© 2016 Westley Wood

HoloLens Mesh Processor

Back in April I got my hands on one of the first HoloLens dev kits.  Since then I’ve been playing around and learning the new mechanics behind programming for Mixed Reality technology.  There are a lot of new aspects to the HoloLens hardware that is new to the programming community.  One aspect in-particular is that the HoloLens generates this beautiful and fairly accurate mesh from the environment around you.  The only problem is that this mesh can have overlapping polygons, holes, and jagged edges.  Also the raw mesh alone doesn’t give you any specifically useful information about the parts of the mesh.  It doesn’t tell you what parts of the mesh are walls, floors, ceiling, tables, etc.  The HoloLens just sees it as one huge object/mesh.

Even though the raw mesh doesn’t provide you with any useful information, Microsoft does provide the HoloToolKit.  Which does have a tool to do some mesh processing.  However, I found the information calculated by the HoloToolKit to be very broad and generic.  For instance, it will give you a list of planes and tell you if the planes are walls, floors, ceilings, or tables.  Although the planes that I received when I ran the tool were patchy, didn’t match the full lengths of the walls, and on some occasions extended past the plane length.  This became extremely annoying for my two-story house with a loft.  Where it kept trying to separate the two floors in-half with a giant plane through the middle of my house.  These planes are not accurate enough to use for real world physics calculations without some object falling through the map.  But these planes can be used to find a basic blank spot on a wall to put a hologram (Like say an alien invading mother-ship… RoboRaid).

With that said, depending on the app you are developing you may not have as a specific need as I do and can use the HoloToolKit.  However, for those of us who need a little more information about our surroundings.  We are at the moment required to develop our own mesh processor.

For my first implementation I started out with a grid based approach.  Converting the distributed vertices of the mesh into a three-dimensional grid that I could use to calculate my information.  However, as I soon learned there are a lot of mistakes with trying this approach.  For starters, the HoloLens set’s its World Origin at what ever direction it is pointed at the time of the start of the app.  Which made this grid based approach give all sorts of incorrect data when the grid wasn’t aligned with the walls in the mesh.  Also, parts of the mesh that were at an angle would also suffer from this grid cellular automata approach.

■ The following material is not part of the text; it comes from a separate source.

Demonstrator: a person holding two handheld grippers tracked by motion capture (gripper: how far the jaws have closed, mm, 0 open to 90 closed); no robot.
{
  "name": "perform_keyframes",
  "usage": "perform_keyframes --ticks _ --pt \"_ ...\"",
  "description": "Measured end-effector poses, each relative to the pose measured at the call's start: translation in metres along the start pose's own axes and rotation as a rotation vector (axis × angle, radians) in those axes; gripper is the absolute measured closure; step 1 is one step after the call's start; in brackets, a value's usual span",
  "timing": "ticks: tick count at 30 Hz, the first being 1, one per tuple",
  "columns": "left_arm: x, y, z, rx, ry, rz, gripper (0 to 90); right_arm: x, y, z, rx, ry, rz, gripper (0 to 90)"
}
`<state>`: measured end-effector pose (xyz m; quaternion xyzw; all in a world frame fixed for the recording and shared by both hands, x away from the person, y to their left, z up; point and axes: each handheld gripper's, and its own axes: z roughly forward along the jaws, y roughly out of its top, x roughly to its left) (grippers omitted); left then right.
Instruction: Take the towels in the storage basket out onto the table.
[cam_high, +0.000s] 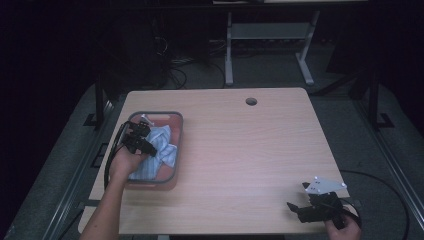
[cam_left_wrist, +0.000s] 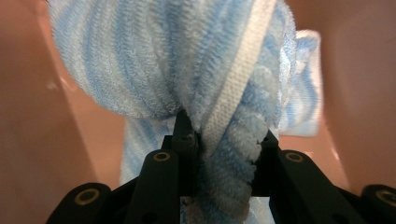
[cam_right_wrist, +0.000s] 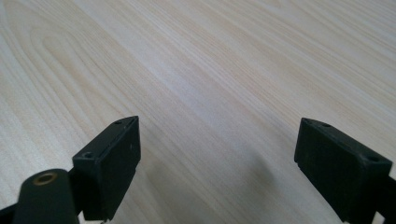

For my second attempt I scratched my entire first attempt and went to a way more complicated and accurate approach.  This new approach required me finding the faces of vertices by comparing the distance between the vertices, normals of the vertices, and direction to its neighboring vertices.  To make it even smoother I even added a Laplacian smooth filter with and HC-Algorithm.  The resulting mesh was much smoother and more accurate.  I was even able to find out which vertices where missing neighbors.  Which I then use to recognize holes in the mesh and attempt to fill the holes.  I will also note, that in my video I mentioned that the smoothing algorithm would take a long time and freeze the mesh.  Well I was able to update that algorithm so that it could run in real-time by only running it for the vertices currently being updated and their neighboring vertices.

The next thing I plan to-do, is now that I have information about common faces.  I can now use that to find the common planes between the faces.  Hopefully, giving me more detailed planes at a much higher fidelity.